* EXERCISE
Only the lines from the one containing "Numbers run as" to the end of the data below belong in the answer, each repeated exactly; no pictures.

* DATASET CONTENT
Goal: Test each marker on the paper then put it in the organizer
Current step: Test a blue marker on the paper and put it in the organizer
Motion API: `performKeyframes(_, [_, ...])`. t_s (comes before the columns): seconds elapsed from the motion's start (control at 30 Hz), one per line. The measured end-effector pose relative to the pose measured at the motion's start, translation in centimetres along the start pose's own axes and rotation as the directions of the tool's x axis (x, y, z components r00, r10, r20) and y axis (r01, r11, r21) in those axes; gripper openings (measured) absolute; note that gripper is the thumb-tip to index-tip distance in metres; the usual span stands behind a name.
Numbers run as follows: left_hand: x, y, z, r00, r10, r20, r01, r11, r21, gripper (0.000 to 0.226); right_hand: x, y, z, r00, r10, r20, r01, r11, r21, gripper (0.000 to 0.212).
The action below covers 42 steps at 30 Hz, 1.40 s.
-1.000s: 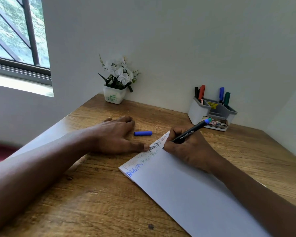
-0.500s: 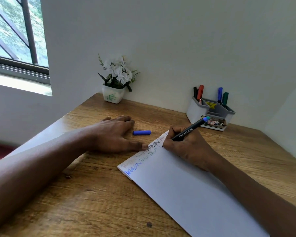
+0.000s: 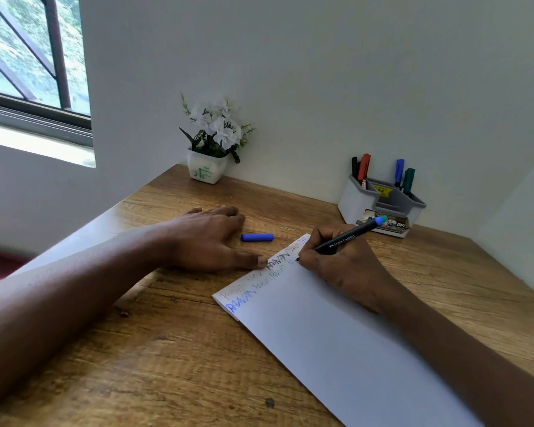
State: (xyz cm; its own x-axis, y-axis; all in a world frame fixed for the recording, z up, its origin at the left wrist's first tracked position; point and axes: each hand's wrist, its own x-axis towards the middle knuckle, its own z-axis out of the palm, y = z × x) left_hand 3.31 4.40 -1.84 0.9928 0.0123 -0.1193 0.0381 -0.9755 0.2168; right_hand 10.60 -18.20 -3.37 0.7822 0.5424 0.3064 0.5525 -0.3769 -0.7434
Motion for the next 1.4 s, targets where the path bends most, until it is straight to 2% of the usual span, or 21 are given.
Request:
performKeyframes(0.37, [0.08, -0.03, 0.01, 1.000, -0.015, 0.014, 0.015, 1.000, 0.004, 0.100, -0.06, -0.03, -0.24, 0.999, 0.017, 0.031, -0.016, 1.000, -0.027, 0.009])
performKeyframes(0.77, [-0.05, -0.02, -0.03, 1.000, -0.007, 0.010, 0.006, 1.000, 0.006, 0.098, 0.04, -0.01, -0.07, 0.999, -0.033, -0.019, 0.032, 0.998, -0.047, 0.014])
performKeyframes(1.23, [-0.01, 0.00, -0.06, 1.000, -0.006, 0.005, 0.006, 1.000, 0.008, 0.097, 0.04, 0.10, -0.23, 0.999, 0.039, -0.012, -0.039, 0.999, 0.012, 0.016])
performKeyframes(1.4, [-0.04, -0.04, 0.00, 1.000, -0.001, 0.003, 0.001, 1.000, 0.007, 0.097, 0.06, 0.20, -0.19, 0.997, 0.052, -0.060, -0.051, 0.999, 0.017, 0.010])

* TASK RESULT
Numbers run as follows: left_hand: x, y, z, r00, r10, r20, r01, r11, r21, gripper (0.000 to 0.226); right_hand: x, y, z, r00, r10, r20, r01, r11, r21, gripper (0.000 to 0.212).
The action below covers 42 steps at 30 Hz, 1.40 s.
-1.000s: 
-0.500s: 
+0.000s: 
State: (xyz cm; its own x-axis, y-axis; all in a world frame fixed for the recording, z up, its origin at the left wrist's first tracked position; point and axes: each hand's wrist, its own x-axis towards the middle knuckle, its own z-axis out of the palm, y = z × x) left_hand 3.31 4.40 -1.84 0.9928 0.0123 -0.1193 0.0381 -0.9755 0.2168; right_hand 10.60 -18.20 -3.37 0.7822 0.5424 0.3064 0.5525 -0.3769 -0.7434
Motion for the next 1.4 s, targets where the path bends most, until it is straight to 2% of the usual span, or 21 are given.
Request:
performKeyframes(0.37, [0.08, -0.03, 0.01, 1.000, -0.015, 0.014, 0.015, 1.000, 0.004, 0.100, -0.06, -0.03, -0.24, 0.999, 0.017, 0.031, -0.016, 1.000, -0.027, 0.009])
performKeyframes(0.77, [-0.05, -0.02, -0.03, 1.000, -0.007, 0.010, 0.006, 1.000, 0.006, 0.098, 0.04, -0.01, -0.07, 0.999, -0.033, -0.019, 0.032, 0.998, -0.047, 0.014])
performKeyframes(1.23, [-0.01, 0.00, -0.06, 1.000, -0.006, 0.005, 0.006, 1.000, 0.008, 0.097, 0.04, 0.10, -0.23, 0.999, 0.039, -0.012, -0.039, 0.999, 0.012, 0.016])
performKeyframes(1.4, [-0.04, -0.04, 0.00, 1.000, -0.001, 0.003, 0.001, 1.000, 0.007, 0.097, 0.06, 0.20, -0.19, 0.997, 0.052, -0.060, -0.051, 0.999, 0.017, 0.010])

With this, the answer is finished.